ここに攻め込んでくるのなら、逃げる為の術も持っているはずだと、クロトは考えた。その結果、行き着いた答えが、ワープクリスタルだ。
恐らく――いや、確実にそれを持っているはずだ。出なければ、こんな魔族だけ大陸に乗り込んでくるわけが無い。
そこまで考えてのクロトの答えだった。
その答えに、満足げに胸を張り口元を綻ばせるセラは、ムフンと鼻から息を吐き、ケルベロスをチラッと見た。

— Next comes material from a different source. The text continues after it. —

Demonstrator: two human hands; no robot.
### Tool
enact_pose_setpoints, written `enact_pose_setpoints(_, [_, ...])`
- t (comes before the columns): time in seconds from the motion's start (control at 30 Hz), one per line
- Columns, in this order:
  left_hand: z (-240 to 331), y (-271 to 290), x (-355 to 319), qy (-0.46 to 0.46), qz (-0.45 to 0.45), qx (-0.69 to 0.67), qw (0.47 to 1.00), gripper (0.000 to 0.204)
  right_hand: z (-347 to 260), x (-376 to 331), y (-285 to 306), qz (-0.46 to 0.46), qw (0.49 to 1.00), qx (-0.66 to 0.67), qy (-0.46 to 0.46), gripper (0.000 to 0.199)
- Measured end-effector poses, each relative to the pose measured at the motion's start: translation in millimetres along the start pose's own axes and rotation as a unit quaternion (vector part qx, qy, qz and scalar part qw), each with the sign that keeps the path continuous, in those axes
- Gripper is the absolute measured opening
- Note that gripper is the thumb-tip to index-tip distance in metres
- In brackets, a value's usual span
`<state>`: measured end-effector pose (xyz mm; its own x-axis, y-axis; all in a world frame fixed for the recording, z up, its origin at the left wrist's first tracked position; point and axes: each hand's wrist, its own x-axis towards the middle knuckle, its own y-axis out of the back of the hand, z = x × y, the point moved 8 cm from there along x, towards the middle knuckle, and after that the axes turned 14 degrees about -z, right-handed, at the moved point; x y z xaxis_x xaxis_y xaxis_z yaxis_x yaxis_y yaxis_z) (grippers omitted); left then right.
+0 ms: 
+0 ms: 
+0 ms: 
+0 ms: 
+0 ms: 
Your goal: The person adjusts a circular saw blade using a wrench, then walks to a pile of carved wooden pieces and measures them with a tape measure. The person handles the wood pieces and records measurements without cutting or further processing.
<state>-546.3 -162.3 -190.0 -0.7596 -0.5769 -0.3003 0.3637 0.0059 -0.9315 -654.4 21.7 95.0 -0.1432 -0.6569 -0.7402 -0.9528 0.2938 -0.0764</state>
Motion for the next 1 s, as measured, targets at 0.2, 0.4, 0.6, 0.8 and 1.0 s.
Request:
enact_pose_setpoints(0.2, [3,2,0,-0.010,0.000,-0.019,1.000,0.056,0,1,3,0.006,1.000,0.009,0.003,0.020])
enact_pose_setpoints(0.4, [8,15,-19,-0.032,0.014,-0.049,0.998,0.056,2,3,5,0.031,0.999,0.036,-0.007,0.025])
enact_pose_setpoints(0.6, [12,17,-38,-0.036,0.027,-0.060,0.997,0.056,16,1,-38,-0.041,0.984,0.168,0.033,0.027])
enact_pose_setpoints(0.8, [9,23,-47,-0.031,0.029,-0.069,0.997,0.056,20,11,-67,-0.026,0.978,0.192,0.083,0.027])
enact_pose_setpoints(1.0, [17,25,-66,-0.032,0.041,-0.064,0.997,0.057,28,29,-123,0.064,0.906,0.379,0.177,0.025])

「何だ? その、私だってやれば出来るんだぞ、と言う顔は?」
「ふふーん。当然でしょ?」
「でもさぁ……ちゃんと確かめてないけど、もし魔族だったらどうする?」
自信満々のセラへと、水を差すような形で、クロトが呟いた。
確かに、気配は感知したし、敵意も感じた。だが、それが、この地を守る魔族として、人間が侵入してきたから、防衛する為の敵意だとしたらどうだろうか?
向こうからも、気配は感じただろうが、コッチが魔族なのか人間なのか判断は出来なかったはずだ。

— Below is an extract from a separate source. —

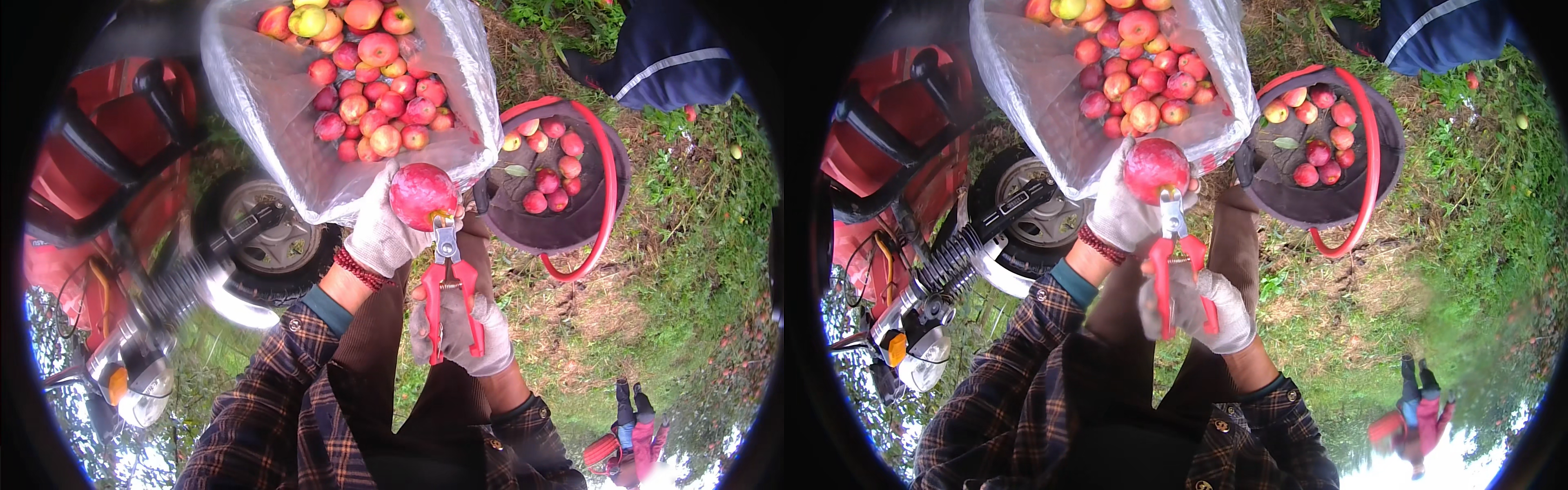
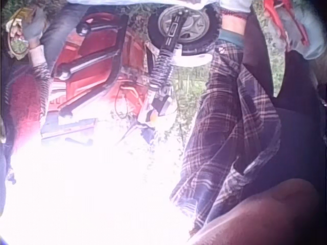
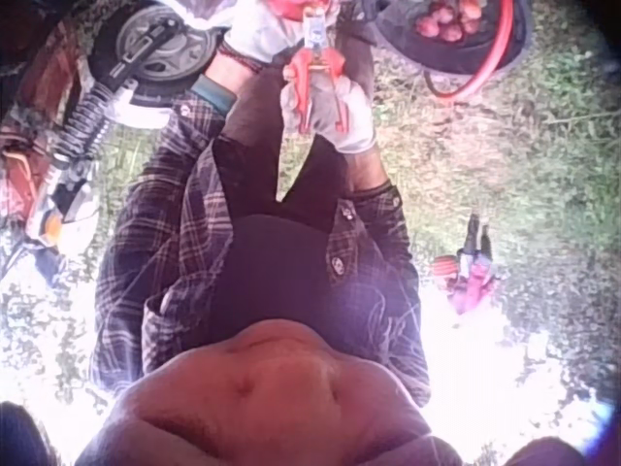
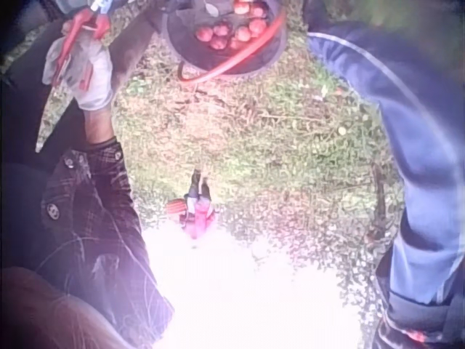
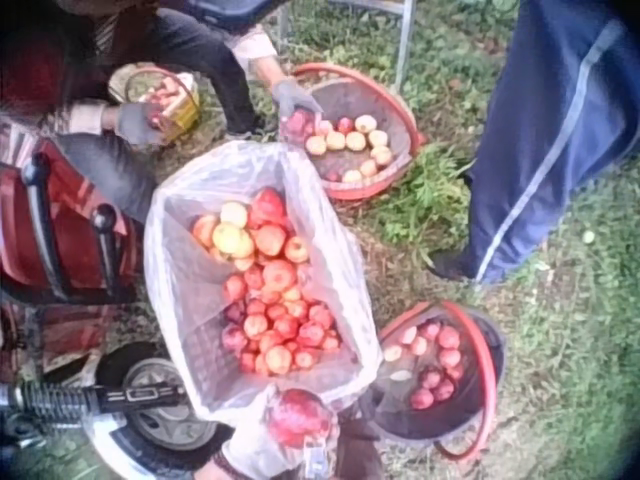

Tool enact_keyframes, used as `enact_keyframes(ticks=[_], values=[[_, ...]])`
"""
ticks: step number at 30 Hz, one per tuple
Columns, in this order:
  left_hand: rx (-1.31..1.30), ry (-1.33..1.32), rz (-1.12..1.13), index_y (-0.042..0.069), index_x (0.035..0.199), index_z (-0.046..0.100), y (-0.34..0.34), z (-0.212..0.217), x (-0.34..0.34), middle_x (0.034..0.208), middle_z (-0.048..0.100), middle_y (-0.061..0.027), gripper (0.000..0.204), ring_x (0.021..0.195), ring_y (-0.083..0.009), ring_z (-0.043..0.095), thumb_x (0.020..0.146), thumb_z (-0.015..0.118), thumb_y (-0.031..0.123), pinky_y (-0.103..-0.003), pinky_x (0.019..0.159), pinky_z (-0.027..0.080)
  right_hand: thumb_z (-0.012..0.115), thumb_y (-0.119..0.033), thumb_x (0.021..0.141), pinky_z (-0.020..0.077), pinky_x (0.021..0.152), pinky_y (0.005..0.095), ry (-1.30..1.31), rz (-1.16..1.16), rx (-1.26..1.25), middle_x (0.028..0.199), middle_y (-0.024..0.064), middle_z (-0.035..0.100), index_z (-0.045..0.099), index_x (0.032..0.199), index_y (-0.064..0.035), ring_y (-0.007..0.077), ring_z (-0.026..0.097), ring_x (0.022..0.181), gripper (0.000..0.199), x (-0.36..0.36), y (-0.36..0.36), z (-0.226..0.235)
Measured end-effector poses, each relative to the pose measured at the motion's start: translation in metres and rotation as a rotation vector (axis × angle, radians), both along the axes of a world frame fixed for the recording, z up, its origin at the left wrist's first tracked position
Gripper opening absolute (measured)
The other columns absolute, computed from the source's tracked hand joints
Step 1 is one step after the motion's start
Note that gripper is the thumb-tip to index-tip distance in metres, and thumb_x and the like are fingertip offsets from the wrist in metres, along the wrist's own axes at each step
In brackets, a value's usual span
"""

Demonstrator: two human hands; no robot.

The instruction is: The person transfers red apples from a basket into a plastic-lined container, using pruning shears to trim stems or remove blemishes from individual apples before placing them inside. Other people are visible nearby, also handling apples.

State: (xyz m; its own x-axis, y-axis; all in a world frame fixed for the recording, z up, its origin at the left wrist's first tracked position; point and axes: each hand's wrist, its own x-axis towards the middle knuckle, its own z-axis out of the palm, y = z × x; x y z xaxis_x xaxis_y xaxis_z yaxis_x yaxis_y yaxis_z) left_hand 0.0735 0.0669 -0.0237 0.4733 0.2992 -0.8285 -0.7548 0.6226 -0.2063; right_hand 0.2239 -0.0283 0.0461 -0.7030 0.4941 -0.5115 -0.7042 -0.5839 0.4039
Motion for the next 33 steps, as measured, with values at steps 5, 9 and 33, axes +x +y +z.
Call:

もちろん、それはクロト達も判断は出来なかった。ただ、敵意があるから侵入してきた人間かも知れない、そう判断し戦う事を決めたのだ。
それを確認しないで、いきなりの大技で全てを終わらせたセラのドヤ顔がやや引きつった。
「えっ、えっ? でも、でも……」
「確かにな……。魔族だったかもしれんな……」
と、ケルベロスも腕を組み小さく頷いた。
ケルベロスの発言に、一気に顔面蒼白になるセラは、大慌てでうろたえる。
「ど、どどど、ど、どうしよう! わ、わ、わ、私――」
「まぁ、十中八九攻め込んできた人間だと言う事は変らないがな」
と、ケルベロスは肩を竦め、ふっと静かに笑った。
顔面蒼白だったセラは目を白黒させた後に、みるみる顔を赤くすると両拳を振り上げ激昂する。
「もーっ! 何なのよ! ほ、ホント、怖かったんだから!」
ポカポカとか弱い女の子の様に、セラはケルベロスを両拳で叩いた。
そんな二人の姿に、クロトはただただ苦笑していた。